Nice catch and good eating


----------



## Flytyingguy1 (Sep 8, 2009)

Ok I tie all my own rigs . I use a hi low rig meaning I tie 2 hooks to the rig via a dropper loop one above the other any where between 12 & 18" apart and a sinker tied in a loop on the bottom. I'm using a size #2 Gamakatsu hook S17 it's a super strong tarpon hook. I've caught 50 rays on that hook even being a small hook. Going to try & post a pic to give you an idea. If your ever down in Surfside I'm there pretty much everyday behind the Holiday inn. Stop by & say hello .


----------



## Flytyingguy1 (Sep 8, 2009)

I also don't beleive in dead sticking. the rod is always in my hand not in a sand spike. i'm using a 10' CTS rod with a spinning reel with 30lb braid. I'm getting out there at least 75-100 yards and keeping constant pressure on the line. You always want you line tight so you can feel any little nibble. if i feel a bite I'll pull the line ever so slowly letting the fish think the bait is moving away hoping for him to grab it before it does. this time of year the water is still warm but is cooling down. I'd say in another 2-3 weeks the fishing should pick up. good luck guys. See you on the Beach.


----------



## surffishingsc (Mar 4, 2014)

Where for you park when fishing there? Is it safe to park at Holiday Inn. Is it better low or high tide?


----------



## Gary Carrier (Oct 11, 2012)

Flytyingguy1 said:


> I also don't beleive in dead sticking. the rod is always in my hand not in a sand spike. i'm using a 10' CTS rod with a spinning reel with 30lb braid. I'm getting out there at least 75-100 yards and keeping constant pressure on the line. You always want you line tight so you can feel any little nibble. if i feel a bite I'll pull the line ever so slowly letting the fish think the bait is moving away hoping for him to grab it before it does. this time of year the water is still warm but is cooling down. I'd say in another 2-3 weeks the fishing should pick up. good luck guys. See you on the Beach.
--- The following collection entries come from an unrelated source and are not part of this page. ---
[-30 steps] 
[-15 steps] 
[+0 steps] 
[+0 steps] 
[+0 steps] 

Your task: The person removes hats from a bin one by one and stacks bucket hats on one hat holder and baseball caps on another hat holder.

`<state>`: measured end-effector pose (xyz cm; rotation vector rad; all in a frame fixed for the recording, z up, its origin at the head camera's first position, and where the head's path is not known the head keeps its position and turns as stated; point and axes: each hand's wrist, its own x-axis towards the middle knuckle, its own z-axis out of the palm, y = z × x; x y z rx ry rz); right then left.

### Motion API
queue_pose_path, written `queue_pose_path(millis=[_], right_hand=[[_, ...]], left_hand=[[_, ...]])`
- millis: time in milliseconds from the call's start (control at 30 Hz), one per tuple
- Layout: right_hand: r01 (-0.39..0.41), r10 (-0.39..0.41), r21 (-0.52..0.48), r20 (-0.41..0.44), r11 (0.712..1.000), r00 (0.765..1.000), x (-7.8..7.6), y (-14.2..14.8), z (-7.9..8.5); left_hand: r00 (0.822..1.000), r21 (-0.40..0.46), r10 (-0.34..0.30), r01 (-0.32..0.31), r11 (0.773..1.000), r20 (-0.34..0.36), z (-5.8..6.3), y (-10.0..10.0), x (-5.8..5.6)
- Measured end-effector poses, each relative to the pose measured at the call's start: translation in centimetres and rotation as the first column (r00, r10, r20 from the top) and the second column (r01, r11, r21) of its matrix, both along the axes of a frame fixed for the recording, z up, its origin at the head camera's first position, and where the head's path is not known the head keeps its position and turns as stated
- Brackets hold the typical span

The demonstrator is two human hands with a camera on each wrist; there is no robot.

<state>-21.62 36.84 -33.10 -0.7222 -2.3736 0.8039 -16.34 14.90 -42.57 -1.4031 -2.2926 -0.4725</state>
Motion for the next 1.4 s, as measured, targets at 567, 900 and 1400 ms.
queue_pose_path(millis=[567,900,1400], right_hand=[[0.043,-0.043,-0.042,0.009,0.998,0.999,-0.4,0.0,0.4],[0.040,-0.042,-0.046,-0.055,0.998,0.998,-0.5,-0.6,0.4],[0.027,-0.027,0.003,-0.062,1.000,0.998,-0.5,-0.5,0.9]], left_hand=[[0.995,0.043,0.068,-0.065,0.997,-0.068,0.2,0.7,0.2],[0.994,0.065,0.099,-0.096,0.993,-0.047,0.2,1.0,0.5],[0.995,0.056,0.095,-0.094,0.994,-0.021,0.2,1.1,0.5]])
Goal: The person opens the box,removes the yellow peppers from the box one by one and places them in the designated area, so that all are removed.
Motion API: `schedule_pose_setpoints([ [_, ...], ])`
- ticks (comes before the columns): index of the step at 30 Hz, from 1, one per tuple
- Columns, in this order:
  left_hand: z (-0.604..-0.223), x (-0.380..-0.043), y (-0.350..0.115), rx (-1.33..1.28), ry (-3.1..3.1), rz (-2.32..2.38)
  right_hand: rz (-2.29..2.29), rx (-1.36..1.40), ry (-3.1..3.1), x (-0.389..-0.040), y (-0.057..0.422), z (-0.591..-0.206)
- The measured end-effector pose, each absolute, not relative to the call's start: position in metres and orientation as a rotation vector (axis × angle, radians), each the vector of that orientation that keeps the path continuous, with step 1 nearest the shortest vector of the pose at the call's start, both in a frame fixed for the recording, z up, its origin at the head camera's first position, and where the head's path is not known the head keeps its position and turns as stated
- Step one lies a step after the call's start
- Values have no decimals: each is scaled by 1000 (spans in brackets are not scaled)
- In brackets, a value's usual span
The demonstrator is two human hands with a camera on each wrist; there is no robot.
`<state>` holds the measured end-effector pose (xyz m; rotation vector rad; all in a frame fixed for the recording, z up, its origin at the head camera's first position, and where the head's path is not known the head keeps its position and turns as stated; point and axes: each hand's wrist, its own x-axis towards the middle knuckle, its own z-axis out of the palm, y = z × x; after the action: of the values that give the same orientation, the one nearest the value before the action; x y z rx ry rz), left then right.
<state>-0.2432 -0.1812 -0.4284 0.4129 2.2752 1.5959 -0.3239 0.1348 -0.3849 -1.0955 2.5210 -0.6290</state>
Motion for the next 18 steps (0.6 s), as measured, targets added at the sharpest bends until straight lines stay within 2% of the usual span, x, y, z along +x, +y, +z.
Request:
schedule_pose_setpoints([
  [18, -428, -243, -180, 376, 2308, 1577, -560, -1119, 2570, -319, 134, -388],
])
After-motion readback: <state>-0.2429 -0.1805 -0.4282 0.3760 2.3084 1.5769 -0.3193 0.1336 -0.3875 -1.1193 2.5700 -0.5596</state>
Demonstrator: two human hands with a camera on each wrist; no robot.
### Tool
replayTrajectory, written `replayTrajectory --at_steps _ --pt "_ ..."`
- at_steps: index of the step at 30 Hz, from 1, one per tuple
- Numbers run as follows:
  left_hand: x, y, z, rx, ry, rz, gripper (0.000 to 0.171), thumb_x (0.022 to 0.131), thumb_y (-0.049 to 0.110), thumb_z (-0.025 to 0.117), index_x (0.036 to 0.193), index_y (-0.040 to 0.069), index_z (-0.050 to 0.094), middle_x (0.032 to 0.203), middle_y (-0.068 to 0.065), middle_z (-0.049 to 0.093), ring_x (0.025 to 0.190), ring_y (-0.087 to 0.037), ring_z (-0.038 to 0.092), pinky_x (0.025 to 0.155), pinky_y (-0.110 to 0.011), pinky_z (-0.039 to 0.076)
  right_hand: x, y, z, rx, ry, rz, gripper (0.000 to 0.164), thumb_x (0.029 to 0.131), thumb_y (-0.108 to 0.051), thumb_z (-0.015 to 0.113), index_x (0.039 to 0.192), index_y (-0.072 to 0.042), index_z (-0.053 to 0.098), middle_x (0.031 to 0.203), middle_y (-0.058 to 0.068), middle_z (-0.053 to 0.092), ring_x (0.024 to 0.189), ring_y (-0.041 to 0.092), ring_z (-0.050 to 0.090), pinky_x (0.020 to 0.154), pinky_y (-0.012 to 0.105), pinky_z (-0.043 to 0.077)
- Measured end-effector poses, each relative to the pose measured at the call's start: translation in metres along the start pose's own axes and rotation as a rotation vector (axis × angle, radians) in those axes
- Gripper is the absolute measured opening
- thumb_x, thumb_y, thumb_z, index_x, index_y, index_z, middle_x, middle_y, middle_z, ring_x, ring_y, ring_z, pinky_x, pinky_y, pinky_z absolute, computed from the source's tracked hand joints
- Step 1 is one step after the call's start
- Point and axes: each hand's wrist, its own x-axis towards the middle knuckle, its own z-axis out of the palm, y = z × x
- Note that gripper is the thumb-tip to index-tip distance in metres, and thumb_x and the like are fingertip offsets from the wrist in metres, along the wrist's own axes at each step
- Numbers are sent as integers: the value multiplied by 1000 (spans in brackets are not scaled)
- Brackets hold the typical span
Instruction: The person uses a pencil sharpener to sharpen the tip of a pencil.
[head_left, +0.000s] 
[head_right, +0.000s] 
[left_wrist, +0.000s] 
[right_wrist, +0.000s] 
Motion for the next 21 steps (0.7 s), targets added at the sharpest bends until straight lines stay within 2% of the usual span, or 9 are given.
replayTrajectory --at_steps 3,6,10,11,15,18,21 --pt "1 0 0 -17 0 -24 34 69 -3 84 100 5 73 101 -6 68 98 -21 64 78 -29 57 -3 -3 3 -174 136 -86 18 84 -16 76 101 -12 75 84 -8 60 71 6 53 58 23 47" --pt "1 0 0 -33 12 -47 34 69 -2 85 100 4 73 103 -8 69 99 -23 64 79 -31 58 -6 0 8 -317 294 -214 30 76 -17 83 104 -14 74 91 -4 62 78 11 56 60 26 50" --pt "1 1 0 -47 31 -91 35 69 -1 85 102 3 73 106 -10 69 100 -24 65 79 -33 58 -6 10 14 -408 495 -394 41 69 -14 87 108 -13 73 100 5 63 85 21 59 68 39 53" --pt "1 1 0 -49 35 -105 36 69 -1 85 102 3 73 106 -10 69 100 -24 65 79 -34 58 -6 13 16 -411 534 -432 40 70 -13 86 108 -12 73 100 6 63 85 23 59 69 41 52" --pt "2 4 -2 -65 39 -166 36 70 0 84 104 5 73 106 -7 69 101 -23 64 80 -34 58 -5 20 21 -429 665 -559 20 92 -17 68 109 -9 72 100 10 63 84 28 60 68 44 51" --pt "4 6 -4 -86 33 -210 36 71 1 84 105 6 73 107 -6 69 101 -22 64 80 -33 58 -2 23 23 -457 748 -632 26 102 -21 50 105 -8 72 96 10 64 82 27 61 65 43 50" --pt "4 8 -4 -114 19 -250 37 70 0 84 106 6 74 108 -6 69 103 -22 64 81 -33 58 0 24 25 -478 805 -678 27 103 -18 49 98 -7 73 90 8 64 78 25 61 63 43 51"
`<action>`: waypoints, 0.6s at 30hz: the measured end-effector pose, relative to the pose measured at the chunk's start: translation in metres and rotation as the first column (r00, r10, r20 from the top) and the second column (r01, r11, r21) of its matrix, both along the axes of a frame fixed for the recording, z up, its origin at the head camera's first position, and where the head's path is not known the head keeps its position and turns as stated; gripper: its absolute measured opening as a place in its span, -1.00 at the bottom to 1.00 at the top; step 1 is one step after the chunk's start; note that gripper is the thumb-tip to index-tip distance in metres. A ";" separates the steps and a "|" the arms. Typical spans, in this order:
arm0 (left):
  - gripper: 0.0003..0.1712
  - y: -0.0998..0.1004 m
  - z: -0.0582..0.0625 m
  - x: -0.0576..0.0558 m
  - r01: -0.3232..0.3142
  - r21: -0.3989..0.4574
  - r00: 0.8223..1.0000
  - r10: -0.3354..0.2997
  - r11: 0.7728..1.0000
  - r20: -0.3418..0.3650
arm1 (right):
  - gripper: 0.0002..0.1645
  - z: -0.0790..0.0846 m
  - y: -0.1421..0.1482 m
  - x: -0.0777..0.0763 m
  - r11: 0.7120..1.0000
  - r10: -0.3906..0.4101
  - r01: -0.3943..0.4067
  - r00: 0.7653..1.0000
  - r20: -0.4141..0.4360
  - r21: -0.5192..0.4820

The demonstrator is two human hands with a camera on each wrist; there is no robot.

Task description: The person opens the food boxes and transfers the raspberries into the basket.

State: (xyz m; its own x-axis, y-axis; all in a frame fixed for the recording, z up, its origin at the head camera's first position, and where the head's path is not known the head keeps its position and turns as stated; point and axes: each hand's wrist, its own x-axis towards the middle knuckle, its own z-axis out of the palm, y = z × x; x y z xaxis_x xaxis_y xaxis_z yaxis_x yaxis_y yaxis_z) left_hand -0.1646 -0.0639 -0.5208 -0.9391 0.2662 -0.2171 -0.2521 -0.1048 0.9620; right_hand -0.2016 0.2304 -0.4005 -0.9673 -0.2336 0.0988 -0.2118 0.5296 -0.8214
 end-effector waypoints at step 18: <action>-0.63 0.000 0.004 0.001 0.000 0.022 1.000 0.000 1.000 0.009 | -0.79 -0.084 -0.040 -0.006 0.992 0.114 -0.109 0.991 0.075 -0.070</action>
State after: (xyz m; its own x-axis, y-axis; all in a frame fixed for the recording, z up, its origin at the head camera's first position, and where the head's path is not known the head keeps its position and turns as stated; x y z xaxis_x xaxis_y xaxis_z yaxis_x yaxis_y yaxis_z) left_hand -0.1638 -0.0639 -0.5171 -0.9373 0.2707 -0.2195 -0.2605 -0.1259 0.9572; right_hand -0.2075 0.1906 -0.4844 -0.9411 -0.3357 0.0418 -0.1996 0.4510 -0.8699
Hey, Flytyingguy1, I very much appreciate your comments. Do you change baits much if they are not biting what you are throwing? Do you prefer the cut mullet over the live mullet and what kind of strips do you cut? Seems your rig is basically a river rig often discussed on here. Do you tie it with fluorcarbon? I think one of your posts mentioned using the Gulp baits? Have you had much success with them?


----------



## Flytyingguy1 (Sep 8, 2009)

Fluorocarbon in my opinion is a waste of money! I use it back home when fishing for Albies but down here its not worth it. The water isn't gin clear. Gulp I don't use here. I catch finger mullet in the cast net & depending on size I'll use a little piece. No need to put the whole mullet on the hook. I use a piece really no bigger than a quarter. I usually fillet the mullet & cut that fillet in half & if its a big one cut it in half again. If your bait is to big the pin fish just peck away from it.


----------



## Gary Carrier (Oct 11, 2012)

Flytyingguy1 said:


> Fluorocarbon in my opinion is a waste of money! I use it back home when fishing for Albies but down here its not worth it. The water isn't gin clear. Gulp I don't use here. I catch finger mullet in the cast net & depending on size I'll use a little piece. No need to put the whole mullet on the hook. I use a piece really no bigger than a quarter. I usually fillet the mullet & cut that fillet in half & if its a big one cut it in half again. If your bait is to big the pin fish just peck away from it.


Thanks, again! You know in fresh water especially when bait fishing for trout, it is recommended to hide the hook. I realize the water is usually crystal clear. Is that not necessary at all for salt water? Do the fish not feel the metal and spit it out if it doesn't feel natural? Just asking! Really a novice at saltwater fishing even though I fish every year on vacation. Just picking the brains of the experts!


----------



## beady (Oct 25, 2008)

surffishingsc ........Do not park in the Holiday Inn Lot you will be towed fast like real fast....
Until the meters come dow for the winter it is $1.00 per hour to park there lol.....I will wait
til meters come down then park free......In Surfside every inch is parking meters lol........


----------



## surffishingsc (Mar 4, 2014)

When do meters come down?


----------



## FrankNC (Aug 31, 2014)

If i remember right last time i was there the lot at the pier, the meters are free after 6/7pm till next morning.


----------



## Flytyingguy1 (Sep 8, 2009)

I guess the upped the price on those meters Walter said he paid $1.25 an hour!


----------



## beady (Oct 25, 2008)

*Never*



Flytyingguy1 said:


> I guess the upped the price on those meters Walter said he paid $1.25 an hour!


I would never give that Surfside beach town a nickel to park at a public beach lol......:beer:


----------



## Vlasi (Jul 20, 2014)

As a season ticket holder parking at Surfside Pier across the street is free.


----------